Every line in the records below that holds "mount" must be identified and copied.

**Stored data**
┌────────

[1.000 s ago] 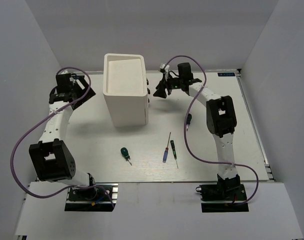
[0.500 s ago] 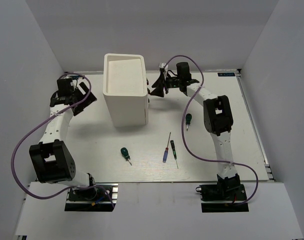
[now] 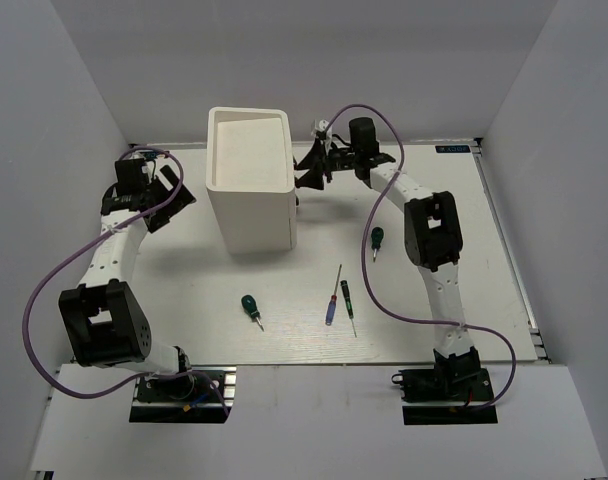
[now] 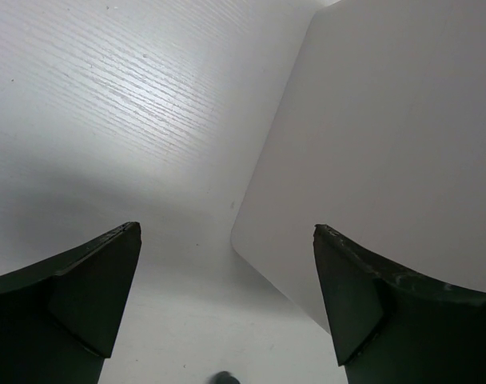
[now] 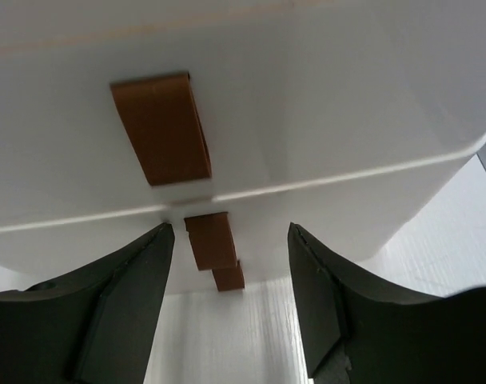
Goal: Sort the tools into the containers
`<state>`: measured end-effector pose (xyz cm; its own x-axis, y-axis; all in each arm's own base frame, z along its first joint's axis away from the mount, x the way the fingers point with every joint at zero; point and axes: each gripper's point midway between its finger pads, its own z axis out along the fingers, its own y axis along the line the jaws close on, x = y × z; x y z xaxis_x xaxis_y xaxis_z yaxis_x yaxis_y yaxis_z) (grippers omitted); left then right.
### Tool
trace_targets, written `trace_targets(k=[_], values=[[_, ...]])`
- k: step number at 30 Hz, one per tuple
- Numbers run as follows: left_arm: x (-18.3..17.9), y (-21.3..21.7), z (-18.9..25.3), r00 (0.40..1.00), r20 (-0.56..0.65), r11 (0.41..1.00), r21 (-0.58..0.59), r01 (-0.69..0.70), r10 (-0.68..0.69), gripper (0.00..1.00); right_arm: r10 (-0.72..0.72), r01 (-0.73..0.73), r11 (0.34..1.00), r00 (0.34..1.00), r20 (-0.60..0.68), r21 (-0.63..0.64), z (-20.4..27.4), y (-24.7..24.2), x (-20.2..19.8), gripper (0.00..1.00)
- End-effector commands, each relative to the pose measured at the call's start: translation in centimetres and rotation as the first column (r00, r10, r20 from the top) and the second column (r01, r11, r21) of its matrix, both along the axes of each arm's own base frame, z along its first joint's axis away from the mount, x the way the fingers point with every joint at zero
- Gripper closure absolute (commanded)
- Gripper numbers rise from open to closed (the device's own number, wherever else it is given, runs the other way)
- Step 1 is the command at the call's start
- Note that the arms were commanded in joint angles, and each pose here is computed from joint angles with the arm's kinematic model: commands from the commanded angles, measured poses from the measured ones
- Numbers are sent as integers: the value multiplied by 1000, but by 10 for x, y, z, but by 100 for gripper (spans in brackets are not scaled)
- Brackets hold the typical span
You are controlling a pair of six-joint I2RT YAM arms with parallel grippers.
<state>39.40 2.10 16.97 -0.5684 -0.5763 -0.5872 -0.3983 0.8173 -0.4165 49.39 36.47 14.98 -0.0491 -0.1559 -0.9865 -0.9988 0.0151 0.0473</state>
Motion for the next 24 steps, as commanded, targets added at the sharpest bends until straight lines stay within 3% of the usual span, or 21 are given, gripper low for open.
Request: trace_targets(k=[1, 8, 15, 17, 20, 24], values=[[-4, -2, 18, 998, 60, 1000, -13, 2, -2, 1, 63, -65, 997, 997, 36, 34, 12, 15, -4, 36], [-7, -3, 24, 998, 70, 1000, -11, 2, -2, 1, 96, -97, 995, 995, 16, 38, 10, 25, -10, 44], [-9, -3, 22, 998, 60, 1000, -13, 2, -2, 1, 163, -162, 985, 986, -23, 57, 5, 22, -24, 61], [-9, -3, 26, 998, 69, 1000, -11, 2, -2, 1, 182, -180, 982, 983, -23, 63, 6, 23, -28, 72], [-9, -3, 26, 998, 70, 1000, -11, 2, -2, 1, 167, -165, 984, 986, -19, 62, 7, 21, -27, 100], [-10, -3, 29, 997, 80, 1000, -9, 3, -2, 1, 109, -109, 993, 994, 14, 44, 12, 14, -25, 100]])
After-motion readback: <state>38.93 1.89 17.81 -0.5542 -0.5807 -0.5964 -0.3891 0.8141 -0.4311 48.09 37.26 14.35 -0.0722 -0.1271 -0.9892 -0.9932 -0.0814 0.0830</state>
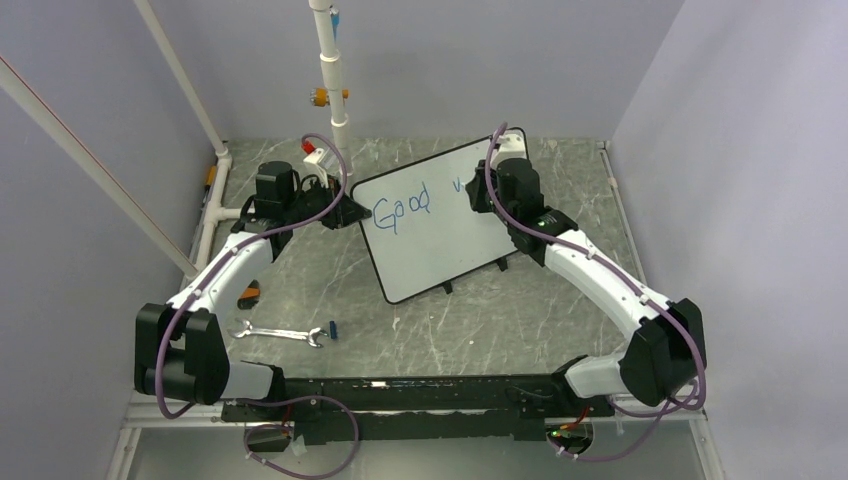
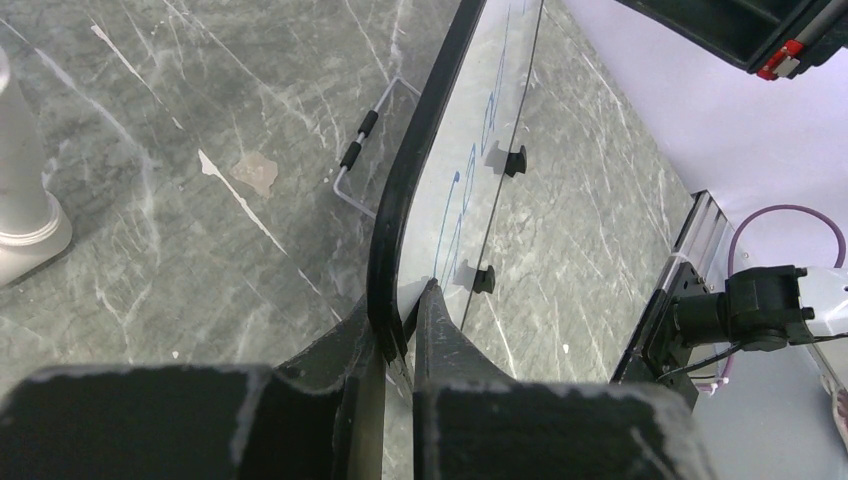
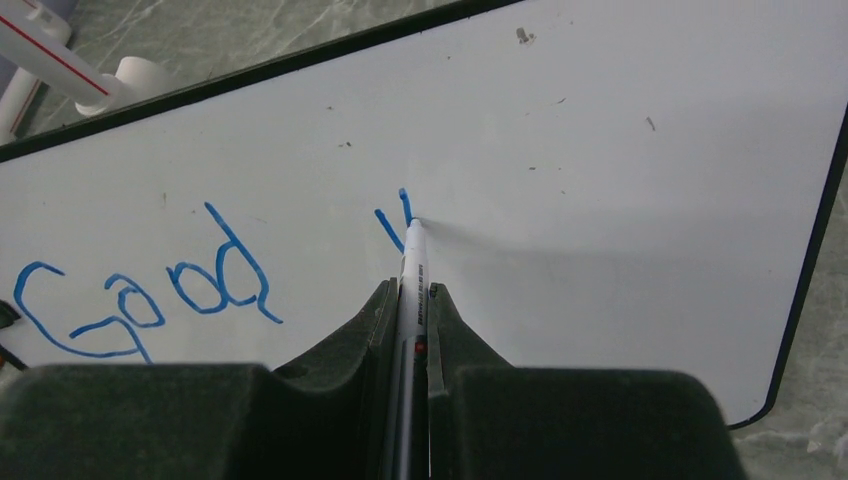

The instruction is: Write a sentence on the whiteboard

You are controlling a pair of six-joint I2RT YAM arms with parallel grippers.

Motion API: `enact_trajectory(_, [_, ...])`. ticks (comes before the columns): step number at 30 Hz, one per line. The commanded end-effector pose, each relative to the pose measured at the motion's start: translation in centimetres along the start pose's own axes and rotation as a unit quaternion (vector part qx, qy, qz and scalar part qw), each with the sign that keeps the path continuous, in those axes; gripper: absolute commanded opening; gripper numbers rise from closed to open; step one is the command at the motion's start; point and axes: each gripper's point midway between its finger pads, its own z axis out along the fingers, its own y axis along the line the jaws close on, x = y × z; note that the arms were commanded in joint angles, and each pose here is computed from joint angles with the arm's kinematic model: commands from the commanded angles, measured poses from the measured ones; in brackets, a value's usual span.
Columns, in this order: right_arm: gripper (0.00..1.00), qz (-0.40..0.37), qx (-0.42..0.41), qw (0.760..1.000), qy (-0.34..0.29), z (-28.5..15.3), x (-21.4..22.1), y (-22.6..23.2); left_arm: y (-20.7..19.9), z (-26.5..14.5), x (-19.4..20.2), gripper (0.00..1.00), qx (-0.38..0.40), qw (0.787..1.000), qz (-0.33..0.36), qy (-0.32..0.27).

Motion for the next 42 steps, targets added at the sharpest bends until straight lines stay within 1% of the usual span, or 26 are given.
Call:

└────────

**Final answer**
`<state>`: measured end-effector pose (xyz cm; its own x-axis, y-axis; all in each arm's own base frame, z along its first joint's axis away from the mount, x the way the fingers point with every joint at zero; point and axes: each gripper's point midway between its finger pads, its own z axis out along the fingers, its own y axis along the line the jaws close on, x = y × z; x y z xaxis_x xaxis_y xaxis_z yaxis_x yaxis_y yaxis_z) (grippers omitted); left then right.
- End-effector commands, each relative to the pose measured at the call's start: translation in centimetres and rotation as the first column (r00, r10, r20 from the top) and the second column (r01, r11, r21) of its matrix, both along the axes of each arm's own base frame, z along its first joint's axis away from the mount, x the way the fingers point with every joint at zero

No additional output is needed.